By CCN.com: In gaming, we’ve become well accustomed to fans expressing their love for specific games through fan art, cosplay, and fiction, but few go as far as devoting nine years of their lives to such pursuits. One Minecraft fan has, however, done just that.

This Gamer Spent 9 Years Recreating A City In Minecraft
Source: Blip Noir

Nine Years in the Making

Since August 2010, Blip Noir has spent countless hours painstakingly recreating a city in a Minecraft map known as City of Newisle. Not content with piecing together a skeleton collection of buildings and streets that vaguely resemble a city, Blip Noir painstakingly placed every single brick to recreate a bonafide metropolis on a 1:1 scale – and he’s done this alone. This Minecraft city was nine years in the making, and all this player gets is props from the community. But in gaming, that’s worth gold.

When asked the inspiration behind taking on such an ambitious project, Blip Noir had this to say:

“Besides having a bit of an interest in urban planning, I like skyline and cityscape photography a lot, so Newisle is kind of an extension of that.

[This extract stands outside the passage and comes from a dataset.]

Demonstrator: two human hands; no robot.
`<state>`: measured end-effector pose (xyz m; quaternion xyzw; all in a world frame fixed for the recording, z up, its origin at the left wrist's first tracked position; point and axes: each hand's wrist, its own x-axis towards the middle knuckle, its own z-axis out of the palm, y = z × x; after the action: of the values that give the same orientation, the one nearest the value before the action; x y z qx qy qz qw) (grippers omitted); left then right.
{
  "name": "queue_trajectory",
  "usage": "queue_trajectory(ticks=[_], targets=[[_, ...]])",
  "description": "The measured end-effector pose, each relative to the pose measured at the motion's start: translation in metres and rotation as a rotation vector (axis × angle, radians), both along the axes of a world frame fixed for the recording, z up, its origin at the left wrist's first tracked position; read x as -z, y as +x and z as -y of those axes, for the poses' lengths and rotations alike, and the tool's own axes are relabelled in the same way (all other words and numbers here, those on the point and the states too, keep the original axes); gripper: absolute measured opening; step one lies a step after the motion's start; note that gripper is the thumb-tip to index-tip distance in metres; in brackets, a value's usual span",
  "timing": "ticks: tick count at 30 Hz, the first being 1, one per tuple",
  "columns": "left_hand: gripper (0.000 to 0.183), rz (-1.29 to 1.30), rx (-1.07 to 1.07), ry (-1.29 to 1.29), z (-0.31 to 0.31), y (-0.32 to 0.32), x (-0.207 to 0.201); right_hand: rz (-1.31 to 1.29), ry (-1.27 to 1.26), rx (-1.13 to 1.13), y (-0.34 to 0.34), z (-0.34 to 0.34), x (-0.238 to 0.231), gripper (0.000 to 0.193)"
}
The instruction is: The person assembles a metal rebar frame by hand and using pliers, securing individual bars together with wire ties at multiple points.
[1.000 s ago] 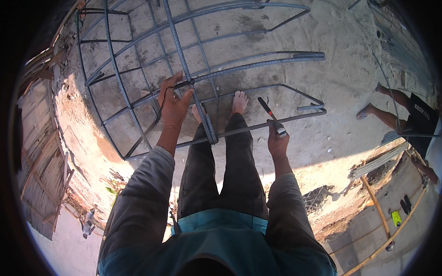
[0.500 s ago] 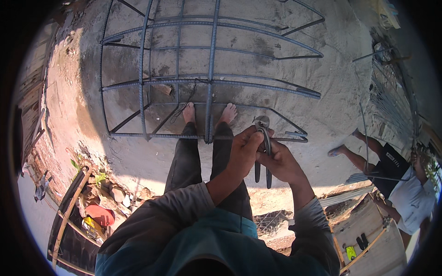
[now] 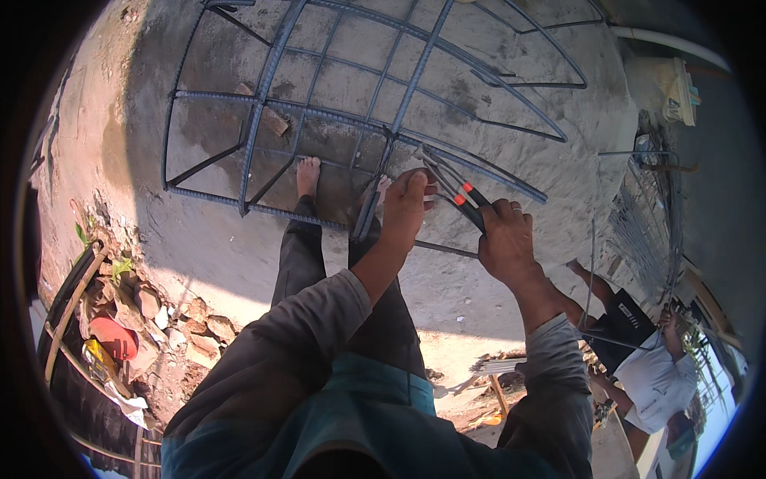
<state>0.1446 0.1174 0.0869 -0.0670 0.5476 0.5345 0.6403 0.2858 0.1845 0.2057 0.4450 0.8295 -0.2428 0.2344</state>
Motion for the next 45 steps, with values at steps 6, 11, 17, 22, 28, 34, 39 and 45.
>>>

The buildings themselves are inspired by my real world home city of Toronto as well as New York, Chicago and Montreal.”

A trailer released today for version 1.2 of the City of Newisle does well to highlight just how massive the world is – even by Minecraft standards. And, it isn’t just one city – there are six other cities and towns alongside the main one.

A Livable Place Within Minecraft

Distinct districts populate the massive Minecraft world from a skyscraper-strewn downtown area with ornate parks and public spaces to leafy suburbs by way of surrounding countryside and automated subway lines. The attention to detail doesn’t stop there, though, as every single building is furnished, hence why its taken nine years. The blurb accompanying the trailer reads;

“You’ll find stocked shops, apartment buildings and homes, office towers, minecart-powered transit lines and a variety of places meant to make it feel like a real, livable place within Minecraft.”

The map is currently available for free  over on Planet Minecraft. The base version of Minecraft is, of course, a prerequisite.